## What to do
Restate all the data exactly, so that each line is the same as before.
■ ■ ■ ■ ■
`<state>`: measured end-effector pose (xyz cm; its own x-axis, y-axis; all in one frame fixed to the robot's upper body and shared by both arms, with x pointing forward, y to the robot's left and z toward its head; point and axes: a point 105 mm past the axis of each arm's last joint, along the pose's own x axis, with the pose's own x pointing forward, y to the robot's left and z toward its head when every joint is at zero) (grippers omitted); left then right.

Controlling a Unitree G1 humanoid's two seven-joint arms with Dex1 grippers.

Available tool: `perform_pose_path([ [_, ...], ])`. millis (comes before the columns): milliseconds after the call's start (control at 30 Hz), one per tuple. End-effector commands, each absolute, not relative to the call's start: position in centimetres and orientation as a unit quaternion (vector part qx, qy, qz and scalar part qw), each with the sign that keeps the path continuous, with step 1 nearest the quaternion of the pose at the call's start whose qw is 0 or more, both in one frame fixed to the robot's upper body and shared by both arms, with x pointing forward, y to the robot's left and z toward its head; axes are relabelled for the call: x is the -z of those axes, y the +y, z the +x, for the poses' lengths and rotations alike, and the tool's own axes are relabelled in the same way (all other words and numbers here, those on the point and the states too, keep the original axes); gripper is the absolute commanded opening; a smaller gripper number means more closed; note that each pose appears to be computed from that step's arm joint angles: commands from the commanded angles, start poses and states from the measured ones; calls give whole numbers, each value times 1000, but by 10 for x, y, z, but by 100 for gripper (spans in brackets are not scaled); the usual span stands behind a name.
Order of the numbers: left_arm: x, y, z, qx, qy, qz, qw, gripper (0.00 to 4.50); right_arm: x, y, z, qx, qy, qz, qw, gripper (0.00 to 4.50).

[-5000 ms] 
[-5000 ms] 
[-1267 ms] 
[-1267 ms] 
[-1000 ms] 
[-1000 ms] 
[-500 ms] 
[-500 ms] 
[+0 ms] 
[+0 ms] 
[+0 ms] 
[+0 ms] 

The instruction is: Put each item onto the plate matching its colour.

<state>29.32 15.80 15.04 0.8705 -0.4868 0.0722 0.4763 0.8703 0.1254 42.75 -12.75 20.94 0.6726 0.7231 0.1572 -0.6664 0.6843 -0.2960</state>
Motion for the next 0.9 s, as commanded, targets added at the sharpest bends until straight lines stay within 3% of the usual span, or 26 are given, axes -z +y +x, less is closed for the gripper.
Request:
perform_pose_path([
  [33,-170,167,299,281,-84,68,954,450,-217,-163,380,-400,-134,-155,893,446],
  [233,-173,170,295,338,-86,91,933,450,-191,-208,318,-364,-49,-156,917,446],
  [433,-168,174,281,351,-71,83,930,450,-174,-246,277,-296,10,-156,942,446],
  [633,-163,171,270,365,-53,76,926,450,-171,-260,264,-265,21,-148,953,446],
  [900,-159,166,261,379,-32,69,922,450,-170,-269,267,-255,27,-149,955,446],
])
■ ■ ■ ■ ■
## Problem solution
`<state>`: measured end-effector pose (xyz cm; its own x-axis, y-axis; all in one frame fixed to the robot's upper body and shared by both arms, with x pointing forward, y to the robot's left and z toward its head; point and axes: a point 105 mm past the axis of each arm's last joint, along the pose's own x axis, with the pose's own x pointing forward, y to the robot's left and z toward its head when every joint is at zero) (grippers omitted); left then right.

Controlling a Unitree G1 humanoid's two seven-joint arms with Dex1 grippers.

Available tool: `perform_pose_path([ [_, ...], ])`. millis (comes before the columns): milliseconds after the call's start (control at 30 Hz), one per tuple. End-effector commands, each absolute, not relative to the call's start: position in centimetres and orientation as a unit quaternion (vector part qx, qy, qz and scalar part qw), each with the sign that keeps the path continuous, with step 1 nearest the quaternion of the pose at the call's start whose qw is 0 or more, both in one frame fixed to the robot's upper body and shared by both arms, with x pointing forward, y to the robot's left and z toward its head; axes are relabelled for the call: x is the -z of those axes, y the +y, z the +x, for the poses' lengths and rotations alike, and the tool's own axes are relabelled in the same way (all other words and numbers here, those on the point and the states too, keep the original axes); gripper is the absolute commanded opening; a smaller gripper number means more closed; note that each pose appears to be computed from that step's arm joint angles: commands from the commanded angles, start poses and states from the measured ones; calls give whole numbers, each value times 1000, but by 10 for x, y, z, but by 100 for gripper (spans in brackets are not scaled); the usual span stands behind a name.
Order of the numbers: left_arm: x, y, z, qx, qy, qz, qw, gripper (0.00 to 4.50); right_arm: x, y, z, qx, qy, qz, qw, gripper (0.00 to 4.50).

[-5000 ms] 
[-5000 ms] 
[-1267 ms] 
[-1267 ms] 
[-1000 ms] 
[-1000 ms] 
[-500 ms] 
[-500 ms] 
[+0 ms] 
[+0 ms] 
[+0 ms] 
[+0 ms] 

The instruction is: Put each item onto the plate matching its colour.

<state>29.32 15.80 15.04 0.8705 -0.4868 0.0722 0.4763 0.8703 0.1254 42.75 -12.75 20.94 0.6726 0.7231 0.1572 -0.6664 0.6843 -0.2960</state>
Motion for the next 0.9 s, as commanded, targets added at the sharpest bends until straight lines stay within 3% of the usual span, or 26 are given, axes -z +y +x, less is closed for the gripper.
Request:
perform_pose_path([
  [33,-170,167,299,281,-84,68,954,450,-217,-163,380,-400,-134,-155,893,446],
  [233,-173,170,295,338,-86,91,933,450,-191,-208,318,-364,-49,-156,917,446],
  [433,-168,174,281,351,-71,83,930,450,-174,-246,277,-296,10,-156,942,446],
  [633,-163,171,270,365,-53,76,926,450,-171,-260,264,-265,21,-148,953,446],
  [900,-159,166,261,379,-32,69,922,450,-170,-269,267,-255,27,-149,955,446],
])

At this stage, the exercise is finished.